Mit der Queen ne Kutsche kapern
Die Figuren eines magischen Wachsfigurenkabinetts erwachen zum Leben. „Wunderlichs Wachsfigurenkabinett“ ist seit Jahrhunderten im Eigentum von Annemies Familie. Seit sie denken kann, wird es von ihrer Oma Fritz geleitet, die die Figuren eigenhändig herstellt und restauriert. Als eines Morgens der Thron von Queen Elizabeth plötzlich leer ist, beginnt für Annemie und ihren neuen Freund Leo ein turbulentes Abenteuer. Die Königin von England ist nämlich ausgebüxt und mittlerweile in der Stadt unterwegs. Niemand darf vom magischen Geheimnis des Wachsfigurenmuseums erfahren, von dem auch Annemie bis heute keinen blassen Schimmer hatte: Die Figuren haben ein Eigenleben! Schnell kommen die beiden Kinder der Flüchtigen auf die Spur. Die Queen selbst jedoch denkt gar nicht daran, sich diesen schönen Ausflugstag so schnell verderben zu lassen und bringt die Stadt mit ihrer Anwesenheit in hellste Aufruhr. Und Annemie setzt natürlich alles daran, Genaueres über die ungeahnten Fähigkeiten ihrer Großmutter zu erfahren.

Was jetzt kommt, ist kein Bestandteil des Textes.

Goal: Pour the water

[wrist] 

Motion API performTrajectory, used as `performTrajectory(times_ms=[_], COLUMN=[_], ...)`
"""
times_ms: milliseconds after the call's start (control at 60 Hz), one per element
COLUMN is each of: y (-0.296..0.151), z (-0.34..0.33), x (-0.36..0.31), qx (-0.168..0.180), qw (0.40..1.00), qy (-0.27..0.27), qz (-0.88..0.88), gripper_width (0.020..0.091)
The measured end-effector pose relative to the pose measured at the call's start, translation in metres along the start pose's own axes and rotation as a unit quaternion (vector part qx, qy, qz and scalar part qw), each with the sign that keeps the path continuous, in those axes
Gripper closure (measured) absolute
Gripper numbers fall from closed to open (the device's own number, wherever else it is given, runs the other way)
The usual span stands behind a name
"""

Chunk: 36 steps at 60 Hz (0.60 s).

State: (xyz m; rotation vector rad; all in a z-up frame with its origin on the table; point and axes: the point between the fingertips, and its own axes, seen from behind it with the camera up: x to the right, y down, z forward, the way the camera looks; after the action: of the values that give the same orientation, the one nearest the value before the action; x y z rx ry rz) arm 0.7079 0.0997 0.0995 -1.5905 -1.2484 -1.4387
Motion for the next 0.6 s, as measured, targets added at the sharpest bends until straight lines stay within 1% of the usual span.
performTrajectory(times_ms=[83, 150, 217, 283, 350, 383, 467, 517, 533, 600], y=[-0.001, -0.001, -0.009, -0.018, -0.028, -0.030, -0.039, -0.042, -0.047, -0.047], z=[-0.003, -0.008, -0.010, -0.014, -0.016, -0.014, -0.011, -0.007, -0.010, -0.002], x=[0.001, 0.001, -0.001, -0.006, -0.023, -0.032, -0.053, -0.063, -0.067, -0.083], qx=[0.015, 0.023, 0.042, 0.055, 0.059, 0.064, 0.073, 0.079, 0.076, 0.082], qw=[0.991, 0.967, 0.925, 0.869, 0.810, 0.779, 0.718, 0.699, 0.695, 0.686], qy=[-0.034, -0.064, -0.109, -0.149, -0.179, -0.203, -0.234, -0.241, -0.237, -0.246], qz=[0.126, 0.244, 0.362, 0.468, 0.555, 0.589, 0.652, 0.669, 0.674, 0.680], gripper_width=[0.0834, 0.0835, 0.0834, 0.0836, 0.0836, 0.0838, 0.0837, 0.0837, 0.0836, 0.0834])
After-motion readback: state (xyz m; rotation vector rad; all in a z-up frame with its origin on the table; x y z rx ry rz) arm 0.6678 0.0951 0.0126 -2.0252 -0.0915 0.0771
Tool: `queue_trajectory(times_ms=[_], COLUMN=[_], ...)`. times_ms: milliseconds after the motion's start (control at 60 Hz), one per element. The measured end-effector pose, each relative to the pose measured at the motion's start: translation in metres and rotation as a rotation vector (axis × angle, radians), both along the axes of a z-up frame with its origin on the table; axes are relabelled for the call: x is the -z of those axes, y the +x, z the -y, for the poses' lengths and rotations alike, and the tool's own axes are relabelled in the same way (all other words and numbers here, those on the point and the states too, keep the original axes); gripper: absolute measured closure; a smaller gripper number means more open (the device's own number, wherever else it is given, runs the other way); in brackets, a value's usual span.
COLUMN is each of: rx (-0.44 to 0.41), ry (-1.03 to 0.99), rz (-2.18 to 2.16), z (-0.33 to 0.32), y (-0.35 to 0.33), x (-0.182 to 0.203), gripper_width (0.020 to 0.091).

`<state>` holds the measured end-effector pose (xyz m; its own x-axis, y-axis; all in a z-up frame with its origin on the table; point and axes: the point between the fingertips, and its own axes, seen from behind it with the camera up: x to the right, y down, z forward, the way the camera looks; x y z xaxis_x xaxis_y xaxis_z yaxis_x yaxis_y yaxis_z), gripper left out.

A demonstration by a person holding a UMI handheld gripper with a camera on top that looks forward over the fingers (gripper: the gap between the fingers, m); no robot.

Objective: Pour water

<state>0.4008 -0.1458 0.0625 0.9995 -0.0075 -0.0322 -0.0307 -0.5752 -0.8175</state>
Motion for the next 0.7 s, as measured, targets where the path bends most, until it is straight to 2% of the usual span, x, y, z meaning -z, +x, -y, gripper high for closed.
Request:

Überaus amüsanter Start in eine neue Kinderbuchreihe, bei der Maja von Vogel prominente Persönlichkeiten eines Wachsfigurenmuseums zum Leben erweckt. Der flotte Schreibstil sorgt in Kombination mit einem Feuerwerk an Situationskomik für ein äußerst kurzweiliges Leseerlebnis. Gelungener Mix aus magischer Geschichte und augenzwinkernder Wissensvermittlung zu den Figuren. Sehr gelungen auch das Buchcover mit Fensterausschnitt. Teil 2 („Mit Dracula im Dunkeln munkeln“) ist bereits erschienen. Große Empfehlung!
Elisabeth Brendel, Stadtbücherei
Jenny Lecoat: Die Übersetzerin
Die Jüdin Hedy flieht aus Wien nach Jersey in der Hoffnung, dort nicht von den Nazis verfolgt zu werden. Doch das Kriegsgeschehen macht auch vor den Kanalinseln nicht Halt und so versucht sie, sich dort mit Hilfe eines Freundes zu verstecken. Um nicht zu verhungern, ergreift sie als letzte sich bietende Möglichkeit die Flucht nach vorne und bewirbt sich auf die Stelle einer Übersetzerin bei der deutschen Besatzung. Mangels Alternativen wird sie tatsächlich eingestellt und es geht geraume Zeit gut, wenn auch die psychische Belastung unerträglich wird. In dieser Zeit trifft sie auf einen Offizier, der von dem ganzen Kriegsgeschehen abgestoßen ist, aber natürlich nichts daran ändern kann. Auch ihm verschweigt sie ihre jüdische Geschichte und erst nach langer Zeit begreift er, dass es nicht anders sein kann. Er hilft und warnt so lange, bis er selbst in Schwierigkeiten gerät. Was soll aus dieser aussichtslosen Liebe werden?